Bell GS, Sander JW. Curr. Opin. Neurol. 2009; 22(2): 174-178.

Affiliation

Department of Clinical and Experimental Epilepsy, UCL Institute of Neurology and National Hospital for Neurology and Neurosurgery, UCL Hospitals NHS Foundation Trust, London, UK.

Copyright

(Copyright © 2009, Lippincott Williams and Wilkins)

DOI

10.1097/WCO.0b013e328328f8c3

PMID

19532042

Abstract

PURPOSE OF REVIEW: For many years, it has been accepted that suicide may be more common in people with epilepsy. Recent studies have investigated risk factors. RECENT FINDINGS: Studies have shown that a history of psychiatric disease increases the risk of suicide in a person with epilepsy but have also shown that the risk of suicide in people with epilepsy is increased in the absence of a psychiatric history.

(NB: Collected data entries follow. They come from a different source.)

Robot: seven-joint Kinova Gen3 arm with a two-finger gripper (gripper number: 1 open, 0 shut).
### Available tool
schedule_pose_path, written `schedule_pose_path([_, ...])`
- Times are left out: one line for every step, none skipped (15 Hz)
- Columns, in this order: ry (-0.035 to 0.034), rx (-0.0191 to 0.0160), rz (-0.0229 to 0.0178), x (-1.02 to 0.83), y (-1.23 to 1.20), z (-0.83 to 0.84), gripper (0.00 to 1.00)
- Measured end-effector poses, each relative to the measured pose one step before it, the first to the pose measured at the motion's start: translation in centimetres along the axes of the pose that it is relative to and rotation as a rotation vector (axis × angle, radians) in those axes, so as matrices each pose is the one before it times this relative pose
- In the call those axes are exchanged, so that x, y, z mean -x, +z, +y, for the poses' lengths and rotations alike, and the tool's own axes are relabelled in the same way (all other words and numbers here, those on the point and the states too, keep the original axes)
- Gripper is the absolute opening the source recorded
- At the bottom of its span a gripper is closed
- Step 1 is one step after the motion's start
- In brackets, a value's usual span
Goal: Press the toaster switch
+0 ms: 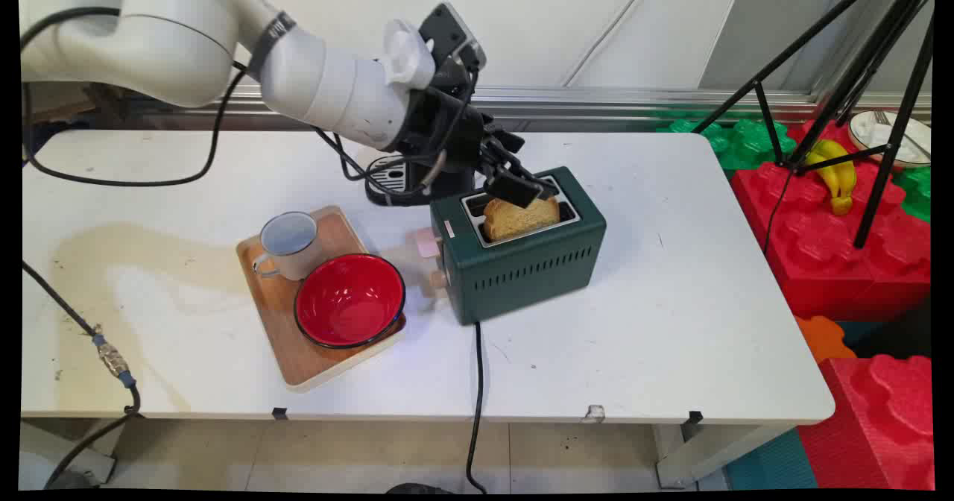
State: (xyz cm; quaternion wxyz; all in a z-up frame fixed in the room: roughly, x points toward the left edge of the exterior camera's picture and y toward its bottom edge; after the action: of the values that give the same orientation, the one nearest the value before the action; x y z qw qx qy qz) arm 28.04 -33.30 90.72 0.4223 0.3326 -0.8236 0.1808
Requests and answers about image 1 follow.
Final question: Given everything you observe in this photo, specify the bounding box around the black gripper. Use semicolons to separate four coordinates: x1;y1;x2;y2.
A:
399;83;560;210

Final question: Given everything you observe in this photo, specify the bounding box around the toasted bread slice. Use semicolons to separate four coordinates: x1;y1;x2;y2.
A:
483;195;561;242

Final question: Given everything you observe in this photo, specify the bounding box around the dark green two-slot toaster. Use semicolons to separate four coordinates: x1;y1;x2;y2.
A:
430;166;607;327

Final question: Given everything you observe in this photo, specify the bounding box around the black and silver coffee machine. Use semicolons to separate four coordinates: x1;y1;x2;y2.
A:
365;154;478;208

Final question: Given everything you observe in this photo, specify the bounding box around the red bowl with black rim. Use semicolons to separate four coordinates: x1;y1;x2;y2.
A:
294;253;407;350

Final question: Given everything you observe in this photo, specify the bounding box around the green foam block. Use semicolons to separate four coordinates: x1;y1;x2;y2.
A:
894;166;932;223
656;117;798;171

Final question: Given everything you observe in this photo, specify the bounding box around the white enamel mug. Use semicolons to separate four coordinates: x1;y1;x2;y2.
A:
251;211;320;282

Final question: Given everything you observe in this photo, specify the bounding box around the wooden serving tray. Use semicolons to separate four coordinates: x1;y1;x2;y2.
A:
236;204;408;394

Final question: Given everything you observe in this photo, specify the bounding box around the large red foam block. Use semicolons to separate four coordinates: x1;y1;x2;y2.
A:
797;356;936;491
730;121;932;323

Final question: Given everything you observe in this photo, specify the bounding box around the yellow toy banana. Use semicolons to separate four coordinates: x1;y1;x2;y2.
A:
805;139;858;216

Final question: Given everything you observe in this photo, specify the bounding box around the white table leg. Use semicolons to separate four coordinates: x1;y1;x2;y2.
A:
656;423;792;488

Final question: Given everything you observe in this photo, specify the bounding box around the orange foam block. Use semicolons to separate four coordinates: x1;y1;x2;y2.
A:
794;315;858;364

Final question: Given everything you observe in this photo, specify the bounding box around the white plate with cutlery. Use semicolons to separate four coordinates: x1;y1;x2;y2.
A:
848;110;932;168

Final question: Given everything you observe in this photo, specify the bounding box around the silver fork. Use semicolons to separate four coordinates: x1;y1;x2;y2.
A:
874;111;929;160

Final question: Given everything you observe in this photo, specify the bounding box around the teal foam block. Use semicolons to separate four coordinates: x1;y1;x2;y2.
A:
727;426;821;491

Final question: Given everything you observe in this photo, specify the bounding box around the aluminium wall rail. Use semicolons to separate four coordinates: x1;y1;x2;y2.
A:
127;83;932;125

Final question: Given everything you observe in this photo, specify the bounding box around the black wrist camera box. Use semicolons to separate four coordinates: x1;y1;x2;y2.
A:
417;3;487;69

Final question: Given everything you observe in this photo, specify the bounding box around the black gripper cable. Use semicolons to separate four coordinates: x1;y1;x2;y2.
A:
313;125;448;207

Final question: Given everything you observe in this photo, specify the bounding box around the black toaster power cord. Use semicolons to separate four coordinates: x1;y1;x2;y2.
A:
466;321;487;494

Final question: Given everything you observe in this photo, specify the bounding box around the black camera tripod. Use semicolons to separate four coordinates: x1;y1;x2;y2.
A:
693;0;936;250

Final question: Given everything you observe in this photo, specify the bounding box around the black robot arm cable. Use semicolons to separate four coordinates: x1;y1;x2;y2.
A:
21;7;248;189

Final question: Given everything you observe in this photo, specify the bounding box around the black cable with metal connector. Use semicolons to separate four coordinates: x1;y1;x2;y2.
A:
21;261;144;491

People with epilepsy may have undiagnosed and untreated psychiatric illness, and depression (both reactive and endogenous) may occur. Studies have suggested that the relationship between seizures and depression or suicidal behaviour may be bidirectional, and both major depression and attempted suicide increase the risk of developing seizures. Forced normalization and postictal psychosis may also contribute to suicidal behaviour. Antiepileptic drugs have been implicated in causing psychiatric adverse effects and suicidal behaviour. SUMMARY: It is important to take an holistic approach when evaluating and monitoring people with epilepsy. Clinicians should screen for depression and treat appropriately. The choice of which antiepileptic drug to use may also be influenced by the presence of depression or suicidal ideation.